D’une simplement phrase c’est créé des questions. Mille et une questions sur cette simple phrase, j’ai une tendance au drame, je ne peux pas dire non, car c’est un peu vrai. Pourquoi? Je n’en sais rien. Je serais bien plus heureux si je focalisais sur ce qui va bien dans ma vie, sur ce que je peux changer si je ne le suis pas, agir, bouger, vivre. J’ai cette tendance extrémiste à aimer me faire des idées, me faire peur à moi même, à l’exprimer autour de moi, à peut-être simplement chercher l’attention avec ces situations que j’envenime de façon exponentielle. Ces jours si, je devrais focaliser sur l’amour que j’ai pour cette douce beauté. Ces jours-ci, je devrais me concentrer à changer ce travail qui me fait suer. Je suis quelqu’un de positif, quelqu’un qui est toujours prêt à aider, quelqu’un de dévouer. Je donne tout ce que j’ai quand j’entreprends quelque chose, toujours fidèle à ce que je suis. J’ai cet inconfort qui revient parfois, comme un nuage noir sur une vie ensoleillée. Les idées s’entremêlent et je reste là, apeuré devant ce que j’amplifie sans raison particulière. Si je regarde ce que j’ai, j’ai beaucoup plus pour être heureux que pour être anxieux. Ma famille m’adore et c’est réciproque. Ma copine est toujours là pour moi, elle m’apaise, me comprend et rie de moi quand je m’emporte soudainement dans ces peurs non fondées. J’aime voir le pire de chaque situation, quand la réalité frappe, j’ai toujours l’impression que c’est moins difficile à digérer. Je me rappelle rarement cette angoisse que je vis, chaque fois que ma tête démarre dans ces idées bien à elle. Je dois changer, je dois comprendre, accepter et continuer à être ce que je suis dans toutes les facettes de ma vie. Aujourd’hui, demain, je compte au moins y porter une attention, d’où cela sort, où cela me mène et je sais que je ne serai pas seul pour enfin changer.

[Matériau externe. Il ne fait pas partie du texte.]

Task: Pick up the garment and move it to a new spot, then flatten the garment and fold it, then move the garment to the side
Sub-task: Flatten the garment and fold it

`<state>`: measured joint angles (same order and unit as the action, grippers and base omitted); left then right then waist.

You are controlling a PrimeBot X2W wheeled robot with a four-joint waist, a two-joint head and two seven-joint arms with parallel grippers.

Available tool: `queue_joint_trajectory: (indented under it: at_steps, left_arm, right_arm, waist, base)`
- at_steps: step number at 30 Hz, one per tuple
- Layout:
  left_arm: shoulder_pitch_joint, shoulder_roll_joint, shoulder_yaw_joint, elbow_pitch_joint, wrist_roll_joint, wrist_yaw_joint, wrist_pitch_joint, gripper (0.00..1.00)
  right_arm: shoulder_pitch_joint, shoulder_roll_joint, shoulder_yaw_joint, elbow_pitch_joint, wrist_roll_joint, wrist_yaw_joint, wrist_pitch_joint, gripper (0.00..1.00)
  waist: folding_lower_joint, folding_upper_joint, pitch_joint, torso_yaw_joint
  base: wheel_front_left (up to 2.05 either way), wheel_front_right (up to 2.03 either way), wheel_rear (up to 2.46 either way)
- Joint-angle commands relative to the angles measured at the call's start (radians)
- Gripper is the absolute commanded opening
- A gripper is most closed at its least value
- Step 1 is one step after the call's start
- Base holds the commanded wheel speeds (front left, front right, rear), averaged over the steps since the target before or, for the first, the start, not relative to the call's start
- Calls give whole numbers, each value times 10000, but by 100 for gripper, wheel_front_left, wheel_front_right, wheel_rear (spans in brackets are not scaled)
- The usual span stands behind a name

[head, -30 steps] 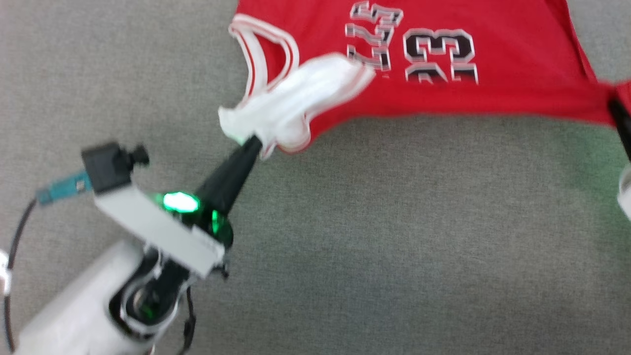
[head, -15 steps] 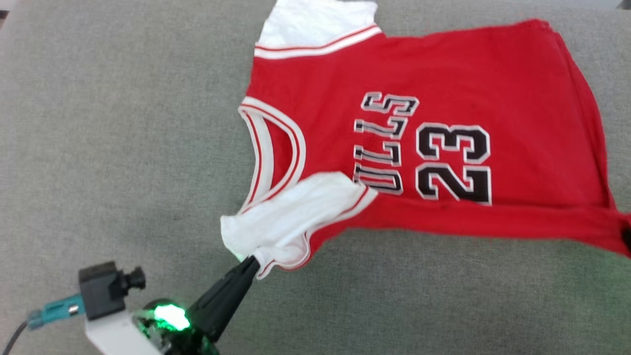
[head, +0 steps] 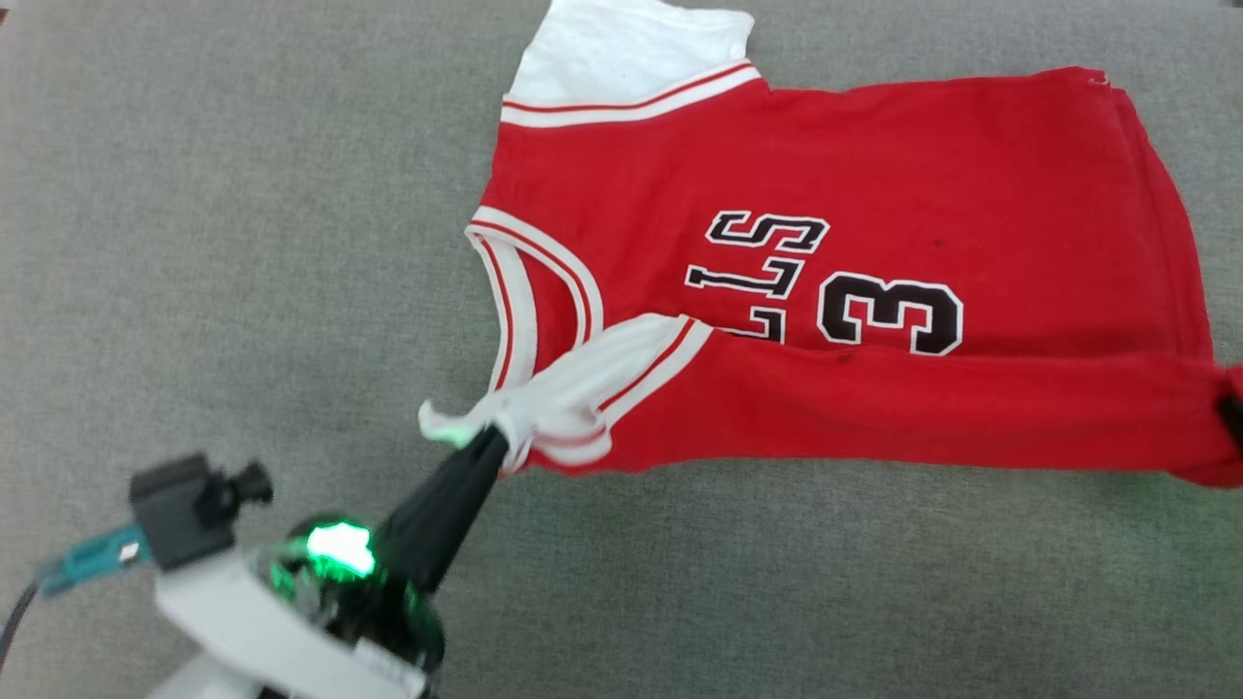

Clue ou qui est le coupable

29 11 2009

Je suis dans un jeu de Clue humain. On cherche le coupable. Mon département c’est mise à cherche LE coupable. D’un désastre quasi nucléaire vendredi est découlée cette recherche à savoir qui l’on enverra à la potence. Je n’étais pas là, les absents ont toujours tort. Alors que d’un coté on cherchait les comment, de l’autre on cherchait le qui, car on connaissait bien le pourquoi. Un pourquoi bien déphasé par des histoires à dormir debout, des inventions de toutes sortes, des scénarios de films d’horreur. Je suis arrivé, on m’a demandé qui? J’ai répondu moi. La lame s’est mise à descendre doucement, arrêtant au niveau de mon cou. Quelle douleur que cette torture, achevez-moi! Mes recherches passées à chercher un autre endroit pour travailler étaient l’exemple pur et simple que je n’étais pas bien. Si je n’ai qu’un conseil à donner, c’est de ne jamais accepter le poste contenant des activités où vous êtes impuissant. On m’a demandé de veiller à ce qu’il n’y ait pas d’incendie, je ne suis pas pompier, on m’a demandé de veiller à l’électricité, je ne suis pas électricien, de gérer l’air et l’aire. Je ne suis pas ça, je ne suis pas la personne qu’il leur faut pour gérer ces trucs, personne ne l’est. Je suis donc coupable d’avoir dit oui à un moment de ma vie. Scare prend des allures étranges, de peur de demain, ou d’après demain. Je ne suis pas le coupable, laissez-moi sortir!